Стремясь подчеркнуть свою причастность к военной профессии, он стал разъяснять, что такое военачальник, в чем состоит его роль на войне и, в частности, что должны и чего не должны делать на войне командующие фронтами. В общей форме его мысль сводилась к тому, что доблесть командующего фронтом состоит в управлении войсками, а не в том, чтобы рисковать жизнью и ползать по передовой на животе, чего он не должен и не имеет права делать.

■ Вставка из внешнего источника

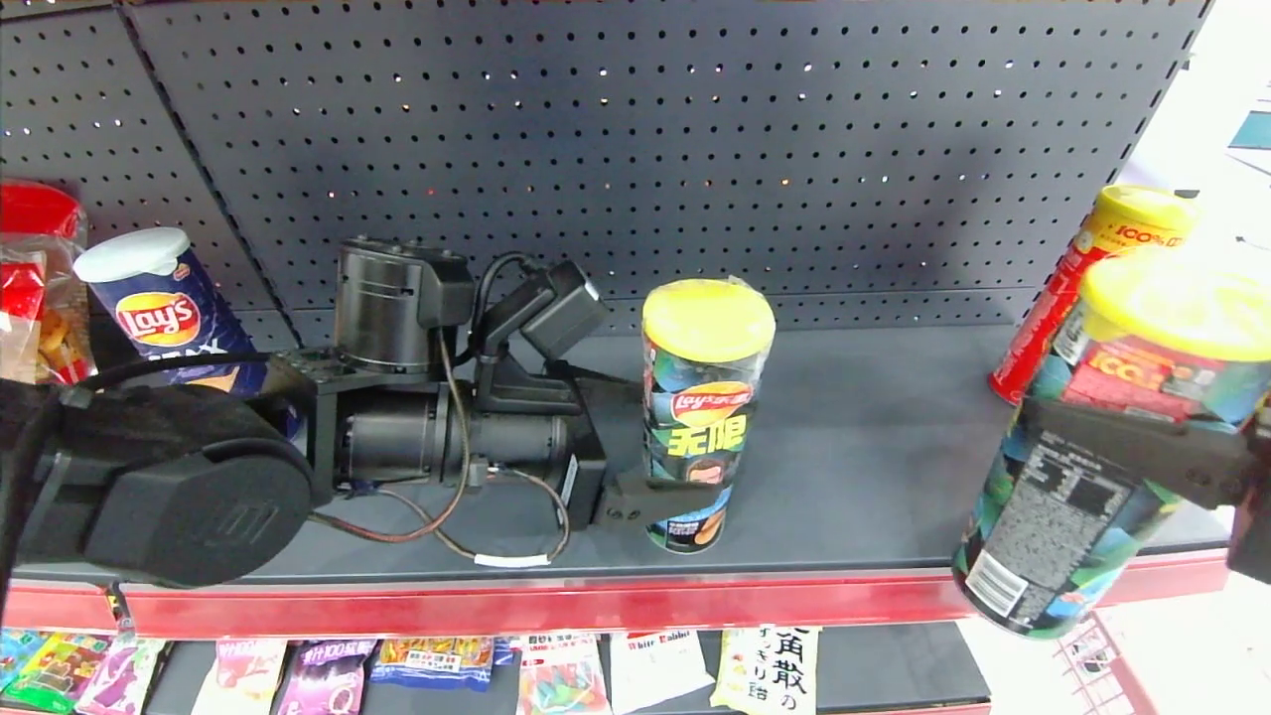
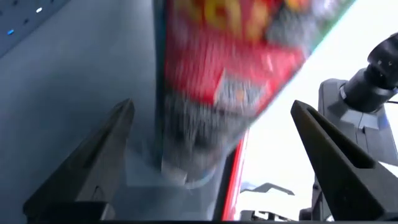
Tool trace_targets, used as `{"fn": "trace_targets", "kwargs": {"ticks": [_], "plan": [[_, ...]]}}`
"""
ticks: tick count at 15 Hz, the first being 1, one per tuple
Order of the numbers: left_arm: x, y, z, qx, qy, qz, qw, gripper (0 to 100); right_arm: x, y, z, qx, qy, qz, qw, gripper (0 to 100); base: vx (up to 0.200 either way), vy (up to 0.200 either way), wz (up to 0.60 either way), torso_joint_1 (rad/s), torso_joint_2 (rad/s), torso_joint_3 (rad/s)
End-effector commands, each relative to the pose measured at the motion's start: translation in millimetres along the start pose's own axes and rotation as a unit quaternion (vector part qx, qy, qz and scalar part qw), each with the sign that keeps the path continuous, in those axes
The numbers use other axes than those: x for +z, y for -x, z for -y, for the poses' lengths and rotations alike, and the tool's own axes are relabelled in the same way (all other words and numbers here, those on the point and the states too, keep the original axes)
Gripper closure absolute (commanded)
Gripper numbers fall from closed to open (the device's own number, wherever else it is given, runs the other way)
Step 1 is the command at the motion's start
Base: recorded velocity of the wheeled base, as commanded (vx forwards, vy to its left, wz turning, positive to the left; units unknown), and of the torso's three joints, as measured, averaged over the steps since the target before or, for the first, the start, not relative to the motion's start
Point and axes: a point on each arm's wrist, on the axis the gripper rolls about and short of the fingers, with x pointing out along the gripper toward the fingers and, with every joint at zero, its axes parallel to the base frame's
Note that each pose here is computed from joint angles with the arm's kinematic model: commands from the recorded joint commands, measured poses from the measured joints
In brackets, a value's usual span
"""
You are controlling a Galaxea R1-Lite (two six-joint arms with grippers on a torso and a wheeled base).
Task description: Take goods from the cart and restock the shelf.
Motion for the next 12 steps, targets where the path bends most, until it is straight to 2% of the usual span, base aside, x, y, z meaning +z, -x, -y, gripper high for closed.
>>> {"fn": "trace_targets", "kwargs": {"ticks": [1,5,9,12], "plan": [[-3.5,16.8,4.5,0.011,0.004,-0.001,0.9999,0,7.3,-37.6,9.4,0.007,-0.006,-0.027,1.000,100,0.000,0.000,0.00,0.000,0.00,0.000],[-15.8,38.4,7.7,0.042,0.015,-0.013,0.9989,0,18.6,-86.8,22.3,0.005,-0.003,-0.016,1.000,100,0.000,0.000,0.00,0.000,0.00,0.000],[-23.1,55.3,13.5,0.085,0.021,-0.021,0.9960,0,18.3,-136.1,34.1,0.006,-0.003,-0.011,1.000,100,0.000,0.000,0.00,0.000,0.00,0.000],[-28.3,67.5,18.7,0.098,0.026,-0.023,0.9946,0,19.0,-164.9,41.5,0.006,-0.002,-0.011,1.000,100,0.000,0.000,0.00,0.000,0.00,0.000]]}}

Оратор повторял эту полюбившуюся ему и в общем-то в основе здравую мысль долго, на разные лады, но всякий раз в категорической форме. С высоты своего служебного положения он поучал сидевших за столом бывших командующих фронтами тому, как они должны были себя вести тогда, на войне.
Стол был праздничным, а оратор был гостем за этим столом. В бесконечно отодвигавшемся конце своей речи он, очевидно, намерен был сказать тост за хозяина. Поэтому его не прерывали и, как это водится в таких неловких случаях, молчали, глядя в тарелки. Но где-то уже почти в конце речи при очередном упоминании о ползании на животе Жуков все-таки не выдержал.

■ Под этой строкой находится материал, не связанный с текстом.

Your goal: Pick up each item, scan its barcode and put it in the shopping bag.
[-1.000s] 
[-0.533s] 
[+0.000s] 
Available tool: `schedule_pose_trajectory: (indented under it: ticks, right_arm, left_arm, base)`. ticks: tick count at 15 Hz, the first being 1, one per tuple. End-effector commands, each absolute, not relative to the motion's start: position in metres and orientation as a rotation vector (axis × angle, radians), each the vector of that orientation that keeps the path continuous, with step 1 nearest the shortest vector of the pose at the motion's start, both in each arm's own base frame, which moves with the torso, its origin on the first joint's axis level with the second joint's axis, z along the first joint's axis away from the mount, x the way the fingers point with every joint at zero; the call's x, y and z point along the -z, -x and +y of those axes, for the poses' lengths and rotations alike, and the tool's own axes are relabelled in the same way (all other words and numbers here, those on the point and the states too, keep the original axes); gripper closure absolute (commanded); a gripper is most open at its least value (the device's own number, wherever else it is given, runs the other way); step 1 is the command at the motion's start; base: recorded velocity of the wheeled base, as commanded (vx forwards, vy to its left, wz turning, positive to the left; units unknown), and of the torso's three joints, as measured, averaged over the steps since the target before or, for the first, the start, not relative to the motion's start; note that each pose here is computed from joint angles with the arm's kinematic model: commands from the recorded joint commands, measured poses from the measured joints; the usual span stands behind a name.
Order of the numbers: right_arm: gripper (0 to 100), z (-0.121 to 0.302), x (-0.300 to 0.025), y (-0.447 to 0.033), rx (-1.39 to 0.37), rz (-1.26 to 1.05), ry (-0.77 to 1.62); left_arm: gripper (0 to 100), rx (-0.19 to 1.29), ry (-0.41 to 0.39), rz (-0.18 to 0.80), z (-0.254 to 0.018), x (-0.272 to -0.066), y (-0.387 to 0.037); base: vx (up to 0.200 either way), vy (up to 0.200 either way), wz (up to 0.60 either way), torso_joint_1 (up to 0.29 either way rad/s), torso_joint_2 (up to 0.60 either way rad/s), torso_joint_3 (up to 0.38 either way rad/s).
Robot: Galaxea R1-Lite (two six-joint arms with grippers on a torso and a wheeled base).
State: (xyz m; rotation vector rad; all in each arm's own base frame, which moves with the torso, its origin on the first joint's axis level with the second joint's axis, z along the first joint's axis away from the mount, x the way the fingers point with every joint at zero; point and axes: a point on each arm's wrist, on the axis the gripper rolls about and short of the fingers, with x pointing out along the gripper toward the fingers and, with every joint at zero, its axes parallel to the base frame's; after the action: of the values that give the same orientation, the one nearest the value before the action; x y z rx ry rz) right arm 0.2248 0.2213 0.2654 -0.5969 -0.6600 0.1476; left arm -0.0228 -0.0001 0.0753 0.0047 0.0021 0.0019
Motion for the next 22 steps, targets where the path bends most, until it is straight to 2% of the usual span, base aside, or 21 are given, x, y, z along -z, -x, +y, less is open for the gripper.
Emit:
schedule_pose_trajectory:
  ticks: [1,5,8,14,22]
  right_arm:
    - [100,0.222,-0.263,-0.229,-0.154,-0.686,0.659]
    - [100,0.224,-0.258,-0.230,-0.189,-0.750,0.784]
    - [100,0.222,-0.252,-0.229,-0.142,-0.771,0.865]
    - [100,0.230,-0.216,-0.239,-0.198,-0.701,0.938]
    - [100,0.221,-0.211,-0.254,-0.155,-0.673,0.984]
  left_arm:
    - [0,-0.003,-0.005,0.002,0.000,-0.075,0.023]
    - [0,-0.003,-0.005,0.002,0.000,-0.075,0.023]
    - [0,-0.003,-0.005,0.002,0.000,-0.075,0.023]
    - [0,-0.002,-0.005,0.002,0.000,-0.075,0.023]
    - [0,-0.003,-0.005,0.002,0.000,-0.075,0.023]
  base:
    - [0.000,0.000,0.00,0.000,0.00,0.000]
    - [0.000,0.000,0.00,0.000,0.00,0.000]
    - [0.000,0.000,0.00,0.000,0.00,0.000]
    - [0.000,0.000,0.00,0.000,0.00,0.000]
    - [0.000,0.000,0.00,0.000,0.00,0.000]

— А я вот, будучи командующим фронтом, — медленно и громко сказал он, — неоднократно ползал на животе, когда этого требовала обстановка и особенно когда перед наступлением своего фронта в интересах дела желал составить себе личное представление о переднем крае противника на участке будущего прорыва.
— Так что вот, признаюсь, было дело — ползал! — повторил он и развел руками, словно иронически извиняясь перед оратором в том, что он, Жуков, увы, действовал тогда вопреки этим застольным инструкциям. Сказал и уткнулся в свою тарелку среди общего молчания, впрочем, прерванного все тем же оратором, теперь перескочившим на другую тему.
Даже сам не знаю, почему мне так запомнился этот мелкий штрих в поведении Жукова в тот вечер. Скорей всего потому, что в его сердитой иронии было что-то глубоко солдатское, практическое, неискоренимо враждебное всякому суесловию о войне, и особенно суесловию людей, неосновательно считающих себя военными.